### TASK DETAILS
Reproduce only the lines of the material below that start at the line containing "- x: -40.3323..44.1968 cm" and stop at the line containing "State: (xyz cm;". Keep both end lines.

### INFORMATION SHOWN

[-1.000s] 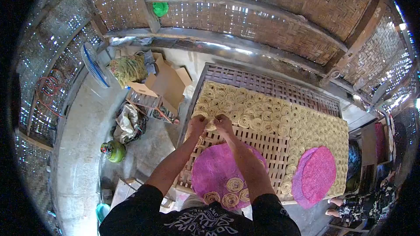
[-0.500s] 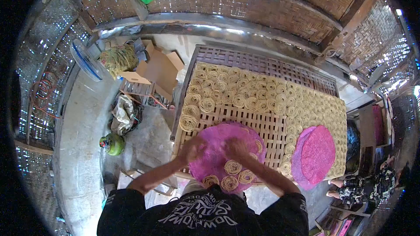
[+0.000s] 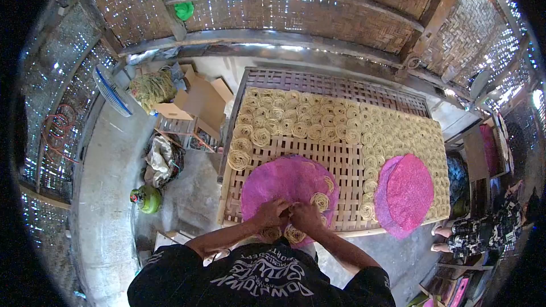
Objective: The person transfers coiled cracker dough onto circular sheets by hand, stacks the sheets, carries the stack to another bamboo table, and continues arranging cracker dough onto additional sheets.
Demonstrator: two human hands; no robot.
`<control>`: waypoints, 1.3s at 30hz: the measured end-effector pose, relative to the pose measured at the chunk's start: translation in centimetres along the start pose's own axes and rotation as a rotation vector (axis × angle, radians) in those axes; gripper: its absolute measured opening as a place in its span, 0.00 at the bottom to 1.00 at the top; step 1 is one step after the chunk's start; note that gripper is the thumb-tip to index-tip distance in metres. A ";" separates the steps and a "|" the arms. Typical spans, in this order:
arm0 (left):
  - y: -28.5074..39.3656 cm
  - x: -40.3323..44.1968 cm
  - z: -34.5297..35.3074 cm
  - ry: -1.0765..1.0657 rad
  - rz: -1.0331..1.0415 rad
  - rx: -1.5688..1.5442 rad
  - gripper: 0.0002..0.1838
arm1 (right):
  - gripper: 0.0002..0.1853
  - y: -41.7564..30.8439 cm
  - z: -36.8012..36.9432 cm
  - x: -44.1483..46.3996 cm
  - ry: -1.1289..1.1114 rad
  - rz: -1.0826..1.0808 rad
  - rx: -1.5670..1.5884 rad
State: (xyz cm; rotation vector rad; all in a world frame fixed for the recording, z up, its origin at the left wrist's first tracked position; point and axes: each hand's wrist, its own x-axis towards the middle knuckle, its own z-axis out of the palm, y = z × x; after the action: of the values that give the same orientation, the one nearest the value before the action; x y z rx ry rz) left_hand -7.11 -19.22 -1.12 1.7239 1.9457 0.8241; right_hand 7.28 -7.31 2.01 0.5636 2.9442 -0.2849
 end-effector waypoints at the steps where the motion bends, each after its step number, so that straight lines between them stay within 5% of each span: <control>1: -0.1 0.5 -0.2 0.041 0.034 -0.008 0.20 | 0.14 0.6 -1.2 0.3 -0.057 0.097 0.143; 5: -0.6 3.5 0.2 0.139 0.005 -0.288 0.19 | 0.15 3.8 -2.5 1.8 -0.036 0.446 0.909; 11: -4.6 7.7 -3.6 0.192 -0.333 -1.000 0.12 | 0.17 5.0 -3.9 8.7 0.056 0.543 1.741; 14: -6.2 7.8 -8.3 0.357 -0.456 -0.931 0.10 | 0.18 2.7 -3.7 12.9 0.139 0.184 1.616; 16: -9.4 8.1 -9.8 0.402 -0.561 -0.855 0.12 | 0.19 3.1 1.4 19.2 0.111 0.255 1.312; 19: -10.7 8.5 -12.2 0.508 -0.631 -0.597 0.10 | 0.19 0.1 1.6 23.1 0.103 0.247 1.310; 25: -15.1 10.5 -12.3 0.560 -0.522 0.026 0.10 | 0.17 -1.8 2.1 27.0 0.384 0.190 0.420; 28: -14.5 10.5 -12.5 0.470 -0.501 0.174 0.12 | 0.15 -0.9 3.4 27.4 0.752 -0.105 -0.053; 31: -12.7 8.4 -13.5 0.516 -0.371 0.164 0.13 | 0.14 -3.0 -1.3 22.4 0.496 0.131 0.366; 33: -11.4 5.2 -13.2 0.503 -0.304 0.161 0.14 | 0.21 -2.4 -1.3 18.0 0.226 -0.062 0.370; 35: -11.2 0.6 -9.7 0.417 -0.221 0.169 0.15 | 0.16 -2.4 -0.8 11.4 0.090 -0.250 0.269; 36: -10.3 -2.6 -6.4 0.474 -0.304 -0.578 0.15 | 0.16 -2.6 -0.6 7.8 0.012 -0.271 0.252; 38: -7.3 -7.0 -4.4 0.385 -0.177 -0.677 0.14 | 0.17 -3.0 0.6 2.1 0.013 -0.319 0.202; 39: -4.6 -8.6 -5.3 0.259 0.009 -0.033 0.14 | 0.18 -3.2 1.4 0.2 0.088 -0.346 0.166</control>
State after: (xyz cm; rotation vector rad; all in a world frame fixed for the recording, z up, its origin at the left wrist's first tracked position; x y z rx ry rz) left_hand -12.74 -28.85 -0.97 1.6777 2.0746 1.1244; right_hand 6.03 -10.44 1.17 0.0796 3.1123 -0.5564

### WORKED SOLUTION
  - x: -40.3323..44.1968 cm
  - z: -34.5297..35.3074 cm
  - ry: -1.0765..1.0657 rad
  - rz: -1.0331..1.0415 rad
  - rx: -1.5688..1.5442 rad
  - gripper: 0.0002..0.1838
arm1 (right):
  - gripper: 0.0002..0.1853
  - y: -41.7564..30.8439 cm
  - z: -36.8012..36.9432 cm
  - x: -44.1483..46.3996 cm
  - ry: -1.1289..1.1114 rad
  - rz: -1.0826..1.0808 rad
  - rx: -1.5670..1.5884 rad
State: (xyz cm; rotation vector rad; all in a world frame fixed for the recording, z up, its origin at the left wrist's first tracked position; point and axes: each hand's wrist, its own x-axis towards the middle knuckle, its own z-axis out of the palm, y = z × x; after the action: of the values that give the same orientation, the one nearest the value before the action; x y z rx ry rz) left_hand -7.11 -19.22 -1.12 1.7239 1.9457 0.8241; right_hand 7.28 -7.31 2.01 0.5636 2.9442 -0.2849

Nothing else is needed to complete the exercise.